More Updates

I've been spending most of my time reprogramming old interfaces to fit the new architecture. Here's a list of the changes that have taken place over the past 24 hours:

- The weblog add/verification system is working again

- The RSS 0.91 version of the top 50 is up. It can be found at http://blogdex.media.mit.edu/xml/index.asp.

- Metalinker should be working properly (and much faster as well)

I'll be working today and into the night as well. At the top of this list:

- The Social Network Explorer needs to be recoded

- Search functionality seems to be working great, I just need to build an interface

- Paging on all lists (right now every page is constrained to at most 50 results)

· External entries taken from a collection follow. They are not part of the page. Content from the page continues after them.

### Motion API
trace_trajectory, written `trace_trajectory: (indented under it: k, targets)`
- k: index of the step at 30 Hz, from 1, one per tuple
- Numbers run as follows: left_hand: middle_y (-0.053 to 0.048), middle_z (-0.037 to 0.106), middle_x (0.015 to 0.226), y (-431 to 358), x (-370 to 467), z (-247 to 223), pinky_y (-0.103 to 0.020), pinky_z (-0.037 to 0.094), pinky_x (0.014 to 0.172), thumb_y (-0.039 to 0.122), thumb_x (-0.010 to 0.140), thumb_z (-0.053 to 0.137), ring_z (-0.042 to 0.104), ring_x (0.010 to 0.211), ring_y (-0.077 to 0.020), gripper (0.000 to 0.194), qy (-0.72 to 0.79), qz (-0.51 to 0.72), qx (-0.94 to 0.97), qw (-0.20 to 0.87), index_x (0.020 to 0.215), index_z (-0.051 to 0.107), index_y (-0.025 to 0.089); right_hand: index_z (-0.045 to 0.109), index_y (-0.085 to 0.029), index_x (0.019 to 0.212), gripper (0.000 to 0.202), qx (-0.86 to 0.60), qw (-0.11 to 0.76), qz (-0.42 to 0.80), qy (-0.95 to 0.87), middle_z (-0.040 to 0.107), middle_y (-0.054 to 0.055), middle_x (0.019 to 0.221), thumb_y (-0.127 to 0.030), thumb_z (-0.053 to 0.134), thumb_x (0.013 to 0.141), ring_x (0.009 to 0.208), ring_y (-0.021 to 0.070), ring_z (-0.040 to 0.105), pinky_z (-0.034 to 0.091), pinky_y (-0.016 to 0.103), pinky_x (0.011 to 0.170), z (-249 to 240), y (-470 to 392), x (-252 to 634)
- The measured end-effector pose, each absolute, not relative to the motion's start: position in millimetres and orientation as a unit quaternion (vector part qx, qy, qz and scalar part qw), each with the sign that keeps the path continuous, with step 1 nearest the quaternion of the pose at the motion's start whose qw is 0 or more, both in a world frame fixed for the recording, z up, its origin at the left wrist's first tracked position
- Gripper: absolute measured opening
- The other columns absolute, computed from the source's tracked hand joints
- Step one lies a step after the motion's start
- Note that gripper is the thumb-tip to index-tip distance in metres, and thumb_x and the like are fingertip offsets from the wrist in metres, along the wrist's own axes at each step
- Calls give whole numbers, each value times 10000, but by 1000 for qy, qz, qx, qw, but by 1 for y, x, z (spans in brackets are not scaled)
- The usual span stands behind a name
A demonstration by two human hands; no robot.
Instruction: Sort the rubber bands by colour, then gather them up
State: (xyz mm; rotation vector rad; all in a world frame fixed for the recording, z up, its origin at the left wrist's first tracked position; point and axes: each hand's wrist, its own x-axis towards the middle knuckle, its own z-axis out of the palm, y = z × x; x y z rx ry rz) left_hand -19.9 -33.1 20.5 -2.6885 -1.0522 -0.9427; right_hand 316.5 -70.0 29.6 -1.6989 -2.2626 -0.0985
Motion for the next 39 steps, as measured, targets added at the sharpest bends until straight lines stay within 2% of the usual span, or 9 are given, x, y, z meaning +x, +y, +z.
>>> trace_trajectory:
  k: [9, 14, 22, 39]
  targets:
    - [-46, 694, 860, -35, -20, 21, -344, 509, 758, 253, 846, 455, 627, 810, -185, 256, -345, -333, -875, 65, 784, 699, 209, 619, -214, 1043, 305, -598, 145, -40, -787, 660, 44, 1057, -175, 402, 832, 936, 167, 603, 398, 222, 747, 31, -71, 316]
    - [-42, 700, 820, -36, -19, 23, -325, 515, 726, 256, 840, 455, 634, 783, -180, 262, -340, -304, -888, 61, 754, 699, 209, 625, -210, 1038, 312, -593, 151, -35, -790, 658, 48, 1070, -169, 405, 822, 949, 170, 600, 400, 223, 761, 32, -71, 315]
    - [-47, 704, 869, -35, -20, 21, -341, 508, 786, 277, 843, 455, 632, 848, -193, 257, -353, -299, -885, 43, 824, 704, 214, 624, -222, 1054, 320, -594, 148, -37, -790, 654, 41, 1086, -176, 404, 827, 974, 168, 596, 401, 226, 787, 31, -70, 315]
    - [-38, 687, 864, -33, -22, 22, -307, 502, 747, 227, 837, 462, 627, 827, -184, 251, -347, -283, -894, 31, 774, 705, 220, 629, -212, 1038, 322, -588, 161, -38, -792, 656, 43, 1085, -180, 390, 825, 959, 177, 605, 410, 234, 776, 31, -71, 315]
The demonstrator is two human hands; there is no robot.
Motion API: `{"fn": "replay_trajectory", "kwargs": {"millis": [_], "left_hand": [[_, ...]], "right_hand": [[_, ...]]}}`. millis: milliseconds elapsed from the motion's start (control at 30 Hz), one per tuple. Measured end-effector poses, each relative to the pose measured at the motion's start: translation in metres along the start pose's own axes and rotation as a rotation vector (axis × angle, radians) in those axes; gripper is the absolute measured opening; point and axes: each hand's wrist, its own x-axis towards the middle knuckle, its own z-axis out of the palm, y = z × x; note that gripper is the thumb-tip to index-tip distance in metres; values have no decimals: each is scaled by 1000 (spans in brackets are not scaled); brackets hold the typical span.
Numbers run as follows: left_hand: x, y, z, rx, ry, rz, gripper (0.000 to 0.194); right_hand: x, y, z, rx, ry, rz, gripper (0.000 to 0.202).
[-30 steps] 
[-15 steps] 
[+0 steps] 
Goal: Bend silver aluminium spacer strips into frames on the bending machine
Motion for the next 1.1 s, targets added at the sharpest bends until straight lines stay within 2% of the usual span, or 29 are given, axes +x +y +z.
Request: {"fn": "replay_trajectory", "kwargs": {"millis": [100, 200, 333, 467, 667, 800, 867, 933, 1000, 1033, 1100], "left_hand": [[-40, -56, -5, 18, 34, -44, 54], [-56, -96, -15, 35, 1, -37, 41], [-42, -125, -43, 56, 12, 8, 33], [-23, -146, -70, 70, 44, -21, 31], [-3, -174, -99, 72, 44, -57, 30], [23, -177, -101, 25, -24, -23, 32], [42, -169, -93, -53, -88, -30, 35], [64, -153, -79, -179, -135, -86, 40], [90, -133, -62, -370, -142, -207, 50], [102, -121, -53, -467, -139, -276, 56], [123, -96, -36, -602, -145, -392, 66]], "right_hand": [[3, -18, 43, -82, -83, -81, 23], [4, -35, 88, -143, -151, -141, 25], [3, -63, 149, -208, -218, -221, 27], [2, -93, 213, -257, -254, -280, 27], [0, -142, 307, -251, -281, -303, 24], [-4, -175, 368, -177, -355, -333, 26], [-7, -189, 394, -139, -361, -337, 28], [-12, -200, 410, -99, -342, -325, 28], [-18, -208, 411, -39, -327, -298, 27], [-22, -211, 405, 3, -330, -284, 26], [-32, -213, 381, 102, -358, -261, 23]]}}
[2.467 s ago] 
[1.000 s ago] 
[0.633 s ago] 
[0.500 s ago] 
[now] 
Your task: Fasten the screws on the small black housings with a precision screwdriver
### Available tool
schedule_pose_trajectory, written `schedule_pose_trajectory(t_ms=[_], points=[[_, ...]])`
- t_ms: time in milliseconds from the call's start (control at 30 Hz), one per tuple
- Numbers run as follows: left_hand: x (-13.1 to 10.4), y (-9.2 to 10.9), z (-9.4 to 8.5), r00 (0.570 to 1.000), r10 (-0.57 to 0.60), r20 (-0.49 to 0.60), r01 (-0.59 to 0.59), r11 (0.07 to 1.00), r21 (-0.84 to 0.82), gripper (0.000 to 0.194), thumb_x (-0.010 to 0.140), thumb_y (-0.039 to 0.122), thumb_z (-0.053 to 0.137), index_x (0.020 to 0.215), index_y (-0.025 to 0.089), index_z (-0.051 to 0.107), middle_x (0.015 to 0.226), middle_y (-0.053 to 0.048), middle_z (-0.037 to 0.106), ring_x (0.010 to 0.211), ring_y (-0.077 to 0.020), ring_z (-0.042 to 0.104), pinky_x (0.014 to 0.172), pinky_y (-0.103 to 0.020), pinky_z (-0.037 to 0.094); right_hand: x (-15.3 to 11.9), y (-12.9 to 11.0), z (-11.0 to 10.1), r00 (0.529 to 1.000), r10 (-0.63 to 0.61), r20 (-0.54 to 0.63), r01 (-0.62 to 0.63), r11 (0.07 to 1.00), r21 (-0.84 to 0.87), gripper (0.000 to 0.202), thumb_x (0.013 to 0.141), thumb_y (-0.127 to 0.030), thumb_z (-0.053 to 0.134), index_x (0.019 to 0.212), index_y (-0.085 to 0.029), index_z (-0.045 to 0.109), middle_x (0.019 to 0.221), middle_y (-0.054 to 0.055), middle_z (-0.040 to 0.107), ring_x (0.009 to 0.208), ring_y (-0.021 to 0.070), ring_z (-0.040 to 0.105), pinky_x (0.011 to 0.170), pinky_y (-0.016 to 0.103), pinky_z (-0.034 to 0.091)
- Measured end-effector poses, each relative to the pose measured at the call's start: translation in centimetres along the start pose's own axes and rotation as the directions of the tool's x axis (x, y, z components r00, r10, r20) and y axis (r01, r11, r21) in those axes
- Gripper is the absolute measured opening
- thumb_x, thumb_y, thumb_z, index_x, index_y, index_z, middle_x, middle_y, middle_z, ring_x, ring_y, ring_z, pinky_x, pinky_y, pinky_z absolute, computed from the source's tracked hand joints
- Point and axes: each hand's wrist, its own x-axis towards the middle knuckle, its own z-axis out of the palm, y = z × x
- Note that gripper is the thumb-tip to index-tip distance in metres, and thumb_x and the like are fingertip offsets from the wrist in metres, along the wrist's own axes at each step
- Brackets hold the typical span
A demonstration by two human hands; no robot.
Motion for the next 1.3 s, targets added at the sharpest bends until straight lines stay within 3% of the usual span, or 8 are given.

Posted by cameron on October 30, 2002 at 02:10 PM
Blogdex 2.0

Welcome to the new Blogdex!

So after quite a few late nights I've decided to put up the new version of Blogdex. I hate to release partially complete and buggy code, but I've been lazy about doing the frontend and this is a way to force me to finish things. If you notice any quirky behavior, or have suggestions, please post them here.

I'll do my best to outline all of the changes and things to come:

Done

Back-end:

I spent quite a bit of time over the past few weeks designing and iterating on the back-end. Under the pressure of scaling issues, I've resolved pretty much all of the outstanding storage and memory constraints so that all of the old functionality will come back. As far as I can tell, the back end is elegant and efficient, and shouldn't need much work for the next 10 years :)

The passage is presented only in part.